US Secretary of State Condoleezza Rice has said the UN cannot "survive as a vital force" if it does not reform.
Ms Rice's comments were highly critical
Ms Rice told journalists in the US that everyone recognised that some things in the UN needed to be fixed.
She said John Bolton, a long-time critic of the UN and nominated as the next US ambassador to the body, would help update, reform and strengthen it.
Her comments come as the UN is embroiled in a scandal over corruption in its oil-for-food programme for Iraq.
It has also been dogged by accusations of sexual abuse committed by UN peacekeepers in Africa.
UN Secretary-General Kofi Annan has accepted that change is urgently needed, and has proposed a series of sweeping reforms.
'Not so great'
Speaking to the American Society of Newspaper Editors in Washington, Ms Rice said: "As important an institution as it is, one has to say that there are some things that are not so great about the United Nations right now.

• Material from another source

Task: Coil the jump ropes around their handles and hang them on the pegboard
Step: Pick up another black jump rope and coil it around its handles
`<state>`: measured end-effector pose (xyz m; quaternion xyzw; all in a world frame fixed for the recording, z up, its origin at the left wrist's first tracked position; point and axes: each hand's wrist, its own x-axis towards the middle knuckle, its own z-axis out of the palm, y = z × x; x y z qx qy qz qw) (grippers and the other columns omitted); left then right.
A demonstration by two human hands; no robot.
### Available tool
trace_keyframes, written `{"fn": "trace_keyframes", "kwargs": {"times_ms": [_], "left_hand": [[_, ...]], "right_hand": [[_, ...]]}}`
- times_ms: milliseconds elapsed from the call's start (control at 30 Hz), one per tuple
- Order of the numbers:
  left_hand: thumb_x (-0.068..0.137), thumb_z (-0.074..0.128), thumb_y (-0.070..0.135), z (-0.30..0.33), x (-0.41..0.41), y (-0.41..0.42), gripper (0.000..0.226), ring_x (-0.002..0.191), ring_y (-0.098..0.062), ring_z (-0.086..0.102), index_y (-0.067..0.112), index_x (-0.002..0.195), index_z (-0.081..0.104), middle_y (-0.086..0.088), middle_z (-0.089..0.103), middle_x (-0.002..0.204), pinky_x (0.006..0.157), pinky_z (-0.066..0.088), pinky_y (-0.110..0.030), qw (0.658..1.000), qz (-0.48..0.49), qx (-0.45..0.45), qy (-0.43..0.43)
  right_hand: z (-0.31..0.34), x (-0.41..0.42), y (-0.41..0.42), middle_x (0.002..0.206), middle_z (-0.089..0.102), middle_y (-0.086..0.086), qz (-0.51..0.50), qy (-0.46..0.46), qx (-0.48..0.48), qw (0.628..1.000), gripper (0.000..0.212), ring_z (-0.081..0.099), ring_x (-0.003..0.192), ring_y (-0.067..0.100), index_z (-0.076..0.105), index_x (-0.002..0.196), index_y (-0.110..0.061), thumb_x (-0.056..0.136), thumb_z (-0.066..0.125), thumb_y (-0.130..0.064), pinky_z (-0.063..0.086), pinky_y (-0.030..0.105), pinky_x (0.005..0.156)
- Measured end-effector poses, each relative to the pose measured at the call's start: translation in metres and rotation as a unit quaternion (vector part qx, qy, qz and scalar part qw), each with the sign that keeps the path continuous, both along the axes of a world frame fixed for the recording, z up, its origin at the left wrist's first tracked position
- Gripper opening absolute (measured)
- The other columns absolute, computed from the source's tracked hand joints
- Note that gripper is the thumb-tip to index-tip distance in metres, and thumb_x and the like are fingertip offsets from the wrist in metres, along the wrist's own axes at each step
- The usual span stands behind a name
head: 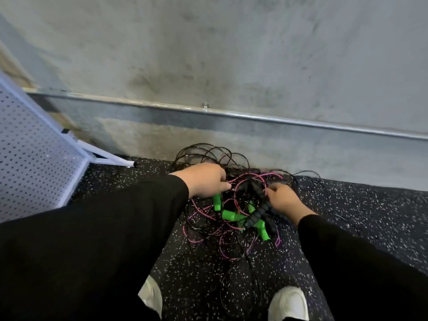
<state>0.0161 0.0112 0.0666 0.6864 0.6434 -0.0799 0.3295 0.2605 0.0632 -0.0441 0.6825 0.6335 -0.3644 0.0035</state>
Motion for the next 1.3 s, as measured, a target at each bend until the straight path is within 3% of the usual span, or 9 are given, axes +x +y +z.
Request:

"Everybody recognises that, and we've got to fix it.
"It is no secret to anyone that the United Nations cannot survive as a vital force in international politics if it does not reform."

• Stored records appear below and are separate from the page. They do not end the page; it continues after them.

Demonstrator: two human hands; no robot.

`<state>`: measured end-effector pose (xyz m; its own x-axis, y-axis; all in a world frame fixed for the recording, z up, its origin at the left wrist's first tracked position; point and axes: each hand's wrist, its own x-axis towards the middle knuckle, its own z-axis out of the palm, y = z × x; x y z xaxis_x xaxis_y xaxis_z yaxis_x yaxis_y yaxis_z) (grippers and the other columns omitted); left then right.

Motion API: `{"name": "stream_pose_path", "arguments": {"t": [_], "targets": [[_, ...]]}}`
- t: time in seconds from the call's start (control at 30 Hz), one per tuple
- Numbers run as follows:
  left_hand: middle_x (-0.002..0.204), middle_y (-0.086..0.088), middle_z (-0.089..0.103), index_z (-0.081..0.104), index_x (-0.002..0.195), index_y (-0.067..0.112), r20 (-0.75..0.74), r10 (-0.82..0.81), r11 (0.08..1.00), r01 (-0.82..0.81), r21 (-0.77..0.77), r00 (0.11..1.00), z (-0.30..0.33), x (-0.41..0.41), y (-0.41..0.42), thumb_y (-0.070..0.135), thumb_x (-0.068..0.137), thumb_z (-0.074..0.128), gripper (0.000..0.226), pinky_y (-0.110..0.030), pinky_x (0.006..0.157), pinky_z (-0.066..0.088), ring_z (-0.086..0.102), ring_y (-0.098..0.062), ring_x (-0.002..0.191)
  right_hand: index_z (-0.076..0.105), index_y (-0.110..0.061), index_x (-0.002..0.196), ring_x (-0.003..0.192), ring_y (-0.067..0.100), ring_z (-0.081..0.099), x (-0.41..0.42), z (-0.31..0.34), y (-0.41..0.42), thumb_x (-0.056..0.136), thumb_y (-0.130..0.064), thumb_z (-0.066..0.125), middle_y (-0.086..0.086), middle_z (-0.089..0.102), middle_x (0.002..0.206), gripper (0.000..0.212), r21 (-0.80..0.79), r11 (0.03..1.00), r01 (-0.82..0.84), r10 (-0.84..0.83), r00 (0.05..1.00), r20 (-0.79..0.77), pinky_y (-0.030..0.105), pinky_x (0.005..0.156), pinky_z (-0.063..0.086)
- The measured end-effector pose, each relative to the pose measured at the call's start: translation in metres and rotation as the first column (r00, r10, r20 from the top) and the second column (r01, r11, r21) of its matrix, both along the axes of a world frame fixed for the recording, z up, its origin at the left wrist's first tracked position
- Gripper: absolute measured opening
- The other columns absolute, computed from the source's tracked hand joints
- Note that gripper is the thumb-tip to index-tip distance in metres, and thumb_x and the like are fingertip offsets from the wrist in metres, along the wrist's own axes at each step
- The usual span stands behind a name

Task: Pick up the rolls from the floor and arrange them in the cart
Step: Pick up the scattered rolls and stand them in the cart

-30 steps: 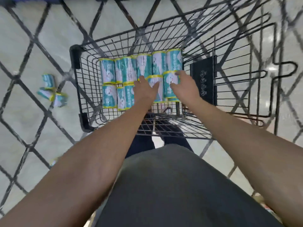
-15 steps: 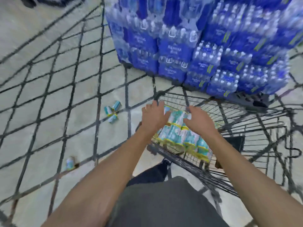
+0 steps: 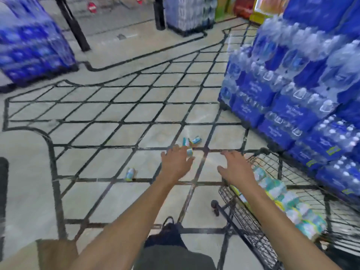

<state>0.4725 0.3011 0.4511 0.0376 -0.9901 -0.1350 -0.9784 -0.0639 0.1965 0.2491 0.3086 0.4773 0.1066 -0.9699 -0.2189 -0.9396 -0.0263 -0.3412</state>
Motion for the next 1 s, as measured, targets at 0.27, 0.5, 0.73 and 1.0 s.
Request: {"name": "stream_pose_path", "arguments": {"t": [0.27,0.5,0.73,1.0], "targets": [[0.140,-0.009,0.048,0.039,0.142,0.025,-0.019,0.174,0.981,-0.171,0.093,0.985,-0.036,0.115,-0.028,0.061,0.099,0.039,0.056,-0.054,0.103,0.038,0.046,-0.035,0.127,0.043,-0.023,0.151,0.135,0.029,0.045,0.114,-0.020,-0.073,0.090,-0.036,0.062,0.007,0.048,0.147,0.065,0.049,0.983,-0.174,0.175,0.984,-0.015,0.041,0.107,0.044],[0.137,-0.010,0.050,0.044,0.138,0.021,-0.030,0.192,0.969,-0.184,0.167,0.981,-0.063,0.198,-0.096,0.060,0.099,0.040,0.056,-0.051,0.101,0.039,0.048,-0.036,0.124,0.039,-0.025,0.152,0.135,0.031,0.045,0.192,-0.059,-0.156,0.089,-0.037,0.065,0.010,0.047,0.148,0.070,0.117,0.971,-0.207,0.216,0.974,-0.070,0.043,0.106,0.046],[0.133,-0.012,0.052,0.047,0.136,0.018,-0.020,0.167,0.952,-0.156,0.263,0.986,-0.105,0.261,-0.152,0.058,0.100,0.042,0.054,-0.050,0.099,0.042,0.050,-0.038,0.121,0.040,-0.021,0.152,0.130,0.034,0.049,0.232,-0.108,-0.222,0.088,-0.037,0.066,0.014,0.050,0.143,0.070,0.262,0.948,-0.178,0.217,0.967,-0.130,0.045,0.103,0.048],[0.129,-0.017,0.055,0.049,0.135,0.014,-0.013,0.279,0.881,-0.250,0.402,0.960,-0.201,0.316,-0.235,0.055,0.097,0.046,0.056,-0.051,0.093,0.048,0.054,-0.041,0.117,0.039,-0.017,0.152,0.134,0.039,0.044,0.249,-0.217,-0.337,0.085,-0.028,0.070,0.019,0.048,0.144,0.075,0.386,0.899,-0.204,0.295,0.936,-0.190,0.047,0.106,0.043]]}}
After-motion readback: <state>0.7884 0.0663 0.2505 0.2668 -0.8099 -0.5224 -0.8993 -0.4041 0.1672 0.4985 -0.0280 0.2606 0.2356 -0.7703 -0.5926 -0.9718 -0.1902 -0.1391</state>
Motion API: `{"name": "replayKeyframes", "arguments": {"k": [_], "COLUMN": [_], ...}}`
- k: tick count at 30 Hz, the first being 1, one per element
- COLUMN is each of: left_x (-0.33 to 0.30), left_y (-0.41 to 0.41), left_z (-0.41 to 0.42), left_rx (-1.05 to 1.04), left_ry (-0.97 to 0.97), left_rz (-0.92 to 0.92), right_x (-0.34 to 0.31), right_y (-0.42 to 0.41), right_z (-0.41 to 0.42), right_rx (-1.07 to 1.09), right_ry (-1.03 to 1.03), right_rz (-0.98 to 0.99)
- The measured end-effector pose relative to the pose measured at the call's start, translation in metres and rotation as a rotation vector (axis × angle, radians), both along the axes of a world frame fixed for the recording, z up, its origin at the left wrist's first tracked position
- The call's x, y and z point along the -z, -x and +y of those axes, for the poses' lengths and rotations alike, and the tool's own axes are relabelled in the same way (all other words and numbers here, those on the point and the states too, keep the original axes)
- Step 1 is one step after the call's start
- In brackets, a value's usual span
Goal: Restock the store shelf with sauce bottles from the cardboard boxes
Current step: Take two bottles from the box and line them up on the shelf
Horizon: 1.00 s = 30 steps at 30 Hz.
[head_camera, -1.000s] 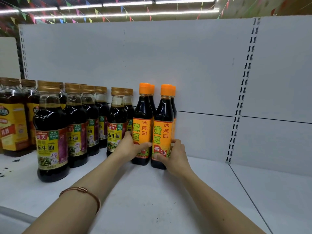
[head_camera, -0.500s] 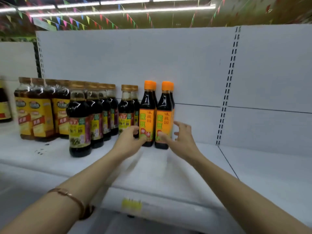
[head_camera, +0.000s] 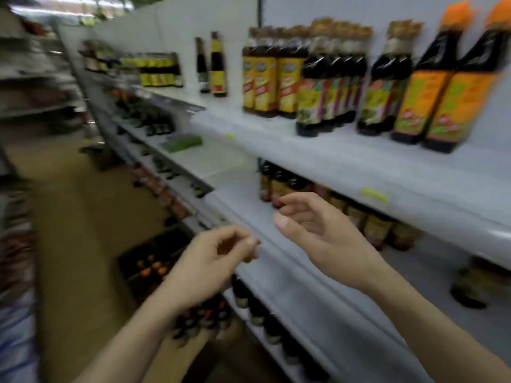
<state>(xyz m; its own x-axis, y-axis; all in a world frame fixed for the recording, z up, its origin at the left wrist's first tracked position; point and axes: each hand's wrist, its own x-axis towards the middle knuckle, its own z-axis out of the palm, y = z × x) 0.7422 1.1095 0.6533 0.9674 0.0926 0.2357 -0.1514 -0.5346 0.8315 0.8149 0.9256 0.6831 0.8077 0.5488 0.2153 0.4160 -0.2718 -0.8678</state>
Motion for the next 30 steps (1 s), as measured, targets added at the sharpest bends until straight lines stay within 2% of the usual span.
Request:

Ms Rice said Mr Bolton, who has pledged to work to improve UN accountability and has complained of overlapping programmes and mandates, was needed to help update and reform the organisation.
Mr Bolton has said that the UN needs US leadership to get it back on track, and that it should focus more on human rights violations and international terrorism.
Ms Rice's remarks were one of the sharpest attacks to date on the UN by a senior member of the Bush administration, says the BBC's Michael Voss in New York.
Iraq made billions of dollars from illegal oil sales and bribes
Relations between Washington and Mr Annan have been strained since the UN Security Council failed to back the US-led war in Iraq, and more recently over revelations about corruption in the oil-for-food programme.
The $60bn (£32bn) programme allowed Saddam Hussein's Iraq to sell oil in order to buy civilian goods and ease the impact of UN sanctions imposed after Iraq's 1990 invasion of Kuwait.
US Senate investigators have alleged that the Iraqi regime received some $4bn (£2.13bn) in illegal payments from oil companies involved in the programme.
Another $14bn (£7.5bn) allegedly came from "sanctions-busting" - the illegal sale of oil to neighbouring states such as Jordan and Turkey.
Tensions were further heightened on Friday after the secretary-general suggested that the US and Britain may have closed their eyes to the oil smuggling.
Washington and London both deny any impropriety.